U.N. Seeks to Centralize Power over the Web, Threaten Internet Freedom

This week, talks for updating the treaty on Internet governance will begin in Geneva. This treaty could result in the granting of numerous new powers over the Internet to the United Nations. The push to finalize the treaty by year’s end comes from a number of countries, including Russia, China, and many Arab states. Their aim to give the U.N.’s International Telecommunication Union (ITU) more power is based on a desire to impose international controls and regulations onto the Net, threatening technological innovation, free speech, and the free flow of information.

A number of the proposals for these new powers have already been revealed. Perhaps most concerning for free speech and the open flow of information are a set of proposals that would allow a country to throttle, reroute, inspect, and even restrict Internet traffic at their border. Unsurprisingly, this is being proposed by a group of nations that recently flipped their “Internet kill switches” in response to civilian uprising. Similar proposals would place issues of cybersecurity and data privacy under international purview. Another would allow the ITU to regulate international mobile roaming prices and practices.

FCC Commissioner Robert McDowell stated in a recent Wall Street Journal op-ed that “A balkanized Internet would be devastating to global free trade and national sovereignty. It would impair Internet growth most severely in the developing world but also globally as technologists are forced to seek bureaucratic permission to innovate and invest.” He notes that it is the multi-stakeholder approach to governance that the Internet employs that has made it such a success. As countries such as India and Brazil move to secure greater political freedom in their own countries, calls for international governance over the Internet will turn them in the opposite direction by discouraging free speech and technological modernization.

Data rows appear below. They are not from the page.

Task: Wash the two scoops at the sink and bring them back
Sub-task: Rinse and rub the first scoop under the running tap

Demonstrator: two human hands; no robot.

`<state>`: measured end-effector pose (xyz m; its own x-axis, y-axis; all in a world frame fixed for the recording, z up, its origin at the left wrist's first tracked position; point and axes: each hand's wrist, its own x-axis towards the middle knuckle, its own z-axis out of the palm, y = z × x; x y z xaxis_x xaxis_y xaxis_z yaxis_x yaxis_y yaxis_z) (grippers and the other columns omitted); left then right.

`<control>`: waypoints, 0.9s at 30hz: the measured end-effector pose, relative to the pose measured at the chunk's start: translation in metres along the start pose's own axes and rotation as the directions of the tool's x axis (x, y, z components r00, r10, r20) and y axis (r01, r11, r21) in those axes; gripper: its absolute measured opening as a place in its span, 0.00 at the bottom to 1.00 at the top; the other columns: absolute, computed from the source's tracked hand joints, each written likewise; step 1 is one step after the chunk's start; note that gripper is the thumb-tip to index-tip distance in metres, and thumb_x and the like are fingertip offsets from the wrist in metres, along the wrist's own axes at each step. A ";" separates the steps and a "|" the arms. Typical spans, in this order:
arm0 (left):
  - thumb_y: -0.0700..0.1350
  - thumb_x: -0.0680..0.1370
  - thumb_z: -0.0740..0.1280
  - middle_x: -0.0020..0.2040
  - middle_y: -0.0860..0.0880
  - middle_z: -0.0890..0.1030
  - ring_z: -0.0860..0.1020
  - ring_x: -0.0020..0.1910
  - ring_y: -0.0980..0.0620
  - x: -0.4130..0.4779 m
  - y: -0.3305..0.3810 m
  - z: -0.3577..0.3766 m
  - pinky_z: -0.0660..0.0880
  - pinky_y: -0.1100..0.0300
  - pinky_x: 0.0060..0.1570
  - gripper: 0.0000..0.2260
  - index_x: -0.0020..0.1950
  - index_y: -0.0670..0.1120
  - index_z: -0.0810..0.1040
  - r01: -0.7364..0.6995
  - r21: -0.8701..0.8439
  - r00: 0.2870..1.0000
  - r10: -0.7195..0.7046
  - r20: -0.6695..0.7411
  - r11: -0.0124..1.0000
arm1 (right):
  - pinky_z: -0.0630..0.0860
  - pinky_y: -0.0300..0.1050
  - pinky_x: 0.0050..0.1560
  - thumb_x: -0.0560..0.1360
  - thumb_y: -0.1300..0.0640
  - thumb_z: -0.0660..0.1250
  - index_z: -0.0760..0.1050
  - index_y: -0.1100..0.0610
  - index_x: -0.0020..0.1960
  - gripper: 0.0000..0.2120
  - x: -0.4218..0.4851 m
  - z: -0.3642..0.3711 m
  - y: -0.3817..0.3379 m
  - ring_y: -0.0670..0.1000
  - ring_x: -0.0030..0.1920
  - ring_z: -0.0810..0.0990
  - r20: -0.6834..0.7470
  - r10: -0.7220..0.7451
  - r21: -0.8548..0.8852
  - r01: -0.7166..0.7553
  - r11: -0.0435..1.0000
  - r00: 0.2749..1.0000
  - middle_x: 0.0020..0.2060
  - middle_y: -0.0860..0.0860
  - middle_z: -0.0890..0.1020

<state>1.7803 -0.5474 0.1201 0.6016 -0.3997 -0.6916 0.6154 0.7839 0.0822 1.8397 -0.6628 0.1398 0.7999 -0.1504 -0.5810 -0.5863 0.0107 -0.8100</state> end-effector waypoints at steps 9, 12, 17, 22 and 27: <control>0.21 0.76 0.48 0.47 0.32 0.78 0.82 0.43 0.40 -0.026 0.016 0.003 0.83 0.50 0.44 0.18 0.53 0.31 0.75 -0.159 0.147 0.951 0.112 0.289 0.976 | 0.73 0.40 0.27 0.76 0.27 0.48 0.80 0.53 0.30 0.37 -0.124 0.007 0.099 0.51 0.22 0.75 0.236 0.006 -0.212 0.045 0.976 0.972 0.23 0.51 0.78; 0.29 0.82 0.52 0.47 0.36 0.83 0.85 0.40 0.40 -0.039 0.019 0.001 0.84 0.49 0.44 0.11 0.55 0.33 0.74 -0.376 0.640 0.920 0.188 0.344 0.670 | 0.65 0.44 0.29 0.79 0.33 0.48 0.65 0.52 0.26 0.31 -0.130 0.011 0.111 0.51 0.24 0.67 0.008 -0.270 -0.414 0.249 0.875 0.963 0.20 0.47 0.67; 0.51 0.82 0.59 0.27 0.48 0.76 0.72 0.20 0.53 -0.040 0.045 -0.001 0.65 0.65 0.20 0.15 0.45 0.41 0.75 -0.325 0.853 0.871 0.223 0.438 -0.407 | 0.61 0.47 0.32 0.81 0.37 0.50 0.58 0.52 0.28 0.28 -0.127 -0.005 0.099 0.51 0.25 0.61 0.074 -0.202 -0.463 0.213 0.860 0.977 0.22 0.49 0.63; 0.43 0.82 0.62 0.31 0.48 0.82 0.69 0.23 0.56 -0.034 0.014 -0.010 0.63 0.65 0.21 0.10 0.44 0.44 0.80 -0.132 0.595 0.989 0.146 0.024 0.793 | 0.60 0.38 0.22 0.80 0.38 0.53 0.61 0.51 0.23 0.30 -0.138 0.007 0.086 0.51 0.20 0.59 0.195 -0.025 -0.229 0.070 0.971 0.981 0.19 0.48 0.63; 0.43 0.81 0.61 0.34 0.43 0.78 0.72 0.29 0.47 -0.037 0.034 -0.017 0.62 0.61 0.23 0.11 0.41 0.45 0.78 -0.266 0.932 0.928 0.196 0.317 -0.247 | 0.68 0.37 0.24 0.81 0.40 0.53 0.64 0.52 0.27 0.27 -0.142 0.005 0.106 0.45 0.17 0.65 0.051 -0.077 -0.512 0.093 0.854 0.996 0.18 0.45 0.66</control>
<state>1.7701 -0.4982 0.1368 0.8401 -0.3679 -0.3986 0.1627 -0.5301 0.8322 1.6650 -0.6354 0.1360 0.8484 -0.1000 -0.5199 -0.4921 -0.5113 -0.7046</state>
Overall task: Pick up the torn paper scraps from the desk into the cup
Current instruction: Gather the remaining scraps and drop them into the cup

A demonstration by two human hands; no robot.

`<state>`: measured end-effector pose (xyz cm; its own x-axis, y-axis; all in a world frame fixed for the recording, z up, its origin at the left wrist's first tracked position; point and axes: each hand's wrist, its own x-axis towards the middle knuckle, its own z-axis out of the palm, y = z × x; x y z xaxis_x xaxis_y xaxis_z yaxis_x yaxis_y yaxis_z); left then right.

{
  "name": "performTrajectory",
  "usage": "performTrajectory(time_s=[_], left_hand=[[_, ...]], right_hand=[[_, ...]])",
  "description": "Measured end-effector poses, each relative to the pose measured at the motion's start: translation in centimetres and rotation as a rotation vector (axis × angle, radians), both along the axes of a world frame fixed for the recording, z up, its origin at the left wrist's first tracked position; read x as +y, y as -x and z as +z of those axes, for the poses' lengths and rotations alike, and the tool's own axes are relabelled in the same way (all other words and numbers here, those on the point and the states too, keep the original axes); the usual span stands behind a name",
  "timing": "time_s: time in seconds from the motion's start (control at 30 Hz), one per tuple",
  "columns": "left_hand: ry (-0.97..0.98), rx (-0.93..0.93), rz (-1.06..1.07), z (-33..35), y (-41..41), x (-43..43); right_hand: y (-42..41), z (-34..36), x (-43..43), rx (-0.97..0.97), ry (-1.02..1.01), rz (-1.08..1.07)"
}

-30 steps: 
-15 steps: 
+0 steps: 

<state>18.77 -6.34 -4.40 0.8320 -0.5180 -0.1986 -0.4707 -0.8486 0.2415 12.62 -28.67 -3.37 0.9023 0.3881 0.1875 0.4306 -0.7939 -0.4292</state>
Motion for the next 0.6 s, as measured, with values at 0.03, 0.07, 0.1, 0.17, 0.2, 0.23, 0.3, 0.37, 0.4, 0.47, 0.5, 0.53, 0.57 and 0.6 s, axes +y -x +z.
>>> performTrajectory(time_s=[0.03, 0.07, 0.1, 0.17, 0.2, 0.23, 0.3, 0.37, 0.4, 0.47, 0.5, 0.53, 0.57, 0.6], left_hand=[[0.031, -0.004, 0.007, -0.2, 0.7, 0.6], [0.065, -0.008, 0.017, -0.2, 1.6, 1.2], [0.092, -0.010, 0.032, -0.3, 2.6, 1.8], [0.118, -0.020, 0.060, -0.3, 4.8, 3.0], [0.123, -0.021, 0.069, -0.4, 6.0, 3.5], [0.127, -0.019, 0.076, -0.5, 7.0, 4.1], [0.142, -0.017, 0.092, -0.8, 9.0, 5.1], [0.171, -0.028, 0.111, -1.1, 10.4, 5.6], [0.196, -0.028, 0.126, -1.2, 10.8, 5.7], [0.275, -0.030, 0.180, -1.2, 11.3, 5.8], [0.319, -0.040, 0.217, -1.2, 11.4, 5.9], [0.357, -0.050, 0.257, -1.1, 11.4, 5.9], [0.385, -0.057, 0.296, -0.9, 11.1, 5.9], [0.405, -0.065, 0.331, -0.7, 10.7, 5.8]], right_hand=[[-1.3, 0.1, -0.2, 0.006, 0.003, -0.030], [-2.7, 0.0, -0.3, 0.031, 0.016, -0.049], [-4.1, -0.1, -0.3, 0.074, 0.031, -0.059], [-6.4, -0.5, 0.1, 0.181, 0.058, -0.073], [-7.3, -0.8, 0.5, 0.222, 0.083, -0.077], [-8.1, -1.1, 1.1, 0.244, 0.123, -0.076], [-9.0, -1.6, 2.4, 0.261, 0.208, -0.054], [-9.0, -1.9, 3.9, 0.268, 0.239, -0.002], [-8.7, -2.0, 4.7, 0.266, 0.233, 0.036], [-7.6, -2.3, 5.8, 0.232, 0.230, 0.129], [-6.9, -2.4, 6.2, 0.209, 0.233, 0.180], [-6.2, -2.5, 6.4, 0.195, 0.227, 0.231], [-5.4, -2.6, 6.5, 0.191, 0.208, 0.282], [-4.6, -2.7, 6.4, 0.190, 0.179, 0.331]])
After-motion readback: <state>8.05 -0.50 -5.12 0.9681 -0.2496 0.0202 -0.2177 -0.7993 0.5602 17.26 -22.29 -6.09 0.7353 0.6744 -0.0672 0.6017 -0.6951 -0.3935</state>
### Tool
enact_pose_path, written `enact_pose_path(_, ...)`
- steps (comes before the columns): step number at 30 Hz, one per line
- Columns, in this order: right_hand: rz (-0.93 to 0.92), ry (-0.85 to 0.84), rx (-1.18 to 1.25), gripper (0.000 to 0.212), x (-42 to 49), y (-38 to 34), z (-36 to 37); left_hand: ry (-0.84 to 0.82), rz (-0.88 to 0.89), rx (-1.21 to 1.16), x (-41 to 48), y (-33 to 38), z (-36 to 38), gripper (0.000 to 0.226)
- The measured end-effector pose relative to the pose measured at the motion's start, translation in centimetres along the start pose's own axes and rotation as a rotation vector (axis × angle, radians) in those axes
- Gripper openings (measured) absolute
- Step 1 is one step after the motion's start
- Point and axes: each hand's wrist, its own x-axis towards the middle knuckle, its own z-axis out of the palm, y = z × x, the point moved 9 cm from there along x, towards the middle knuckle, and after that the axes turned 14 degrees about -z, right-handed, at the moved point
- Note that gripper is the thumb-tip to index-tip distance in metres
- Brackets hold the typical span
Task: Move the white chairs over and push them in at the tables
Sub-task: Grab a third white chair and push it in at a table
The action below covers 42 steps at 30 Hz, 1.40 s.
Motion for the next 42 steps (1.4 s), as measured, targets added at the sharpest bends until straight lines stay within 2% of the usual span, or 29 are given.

Centralization of the Internet goes against its very nature. The Internet has grown in a relatively free market, away from the heavy hand of the government. Much of this is due to the current governance structure, housed in independent non-profit organizations, like the International Corporation for Assigned Names and Numbers (ICANN) and the Internet Engineering Task Force, which are largely disconnected from nations around the globe. The new proposals being drawn up for ITU’s treaty will fractionalize the Internet, diminishing free speech, lessening efficiency, deterring technological innovation, and potentially raise prices. The Internet has become a booming success by remaining borderless and independent. It is imperative that these proposals are stopped, ensuring that the free market remains unimpeded by new international regulations.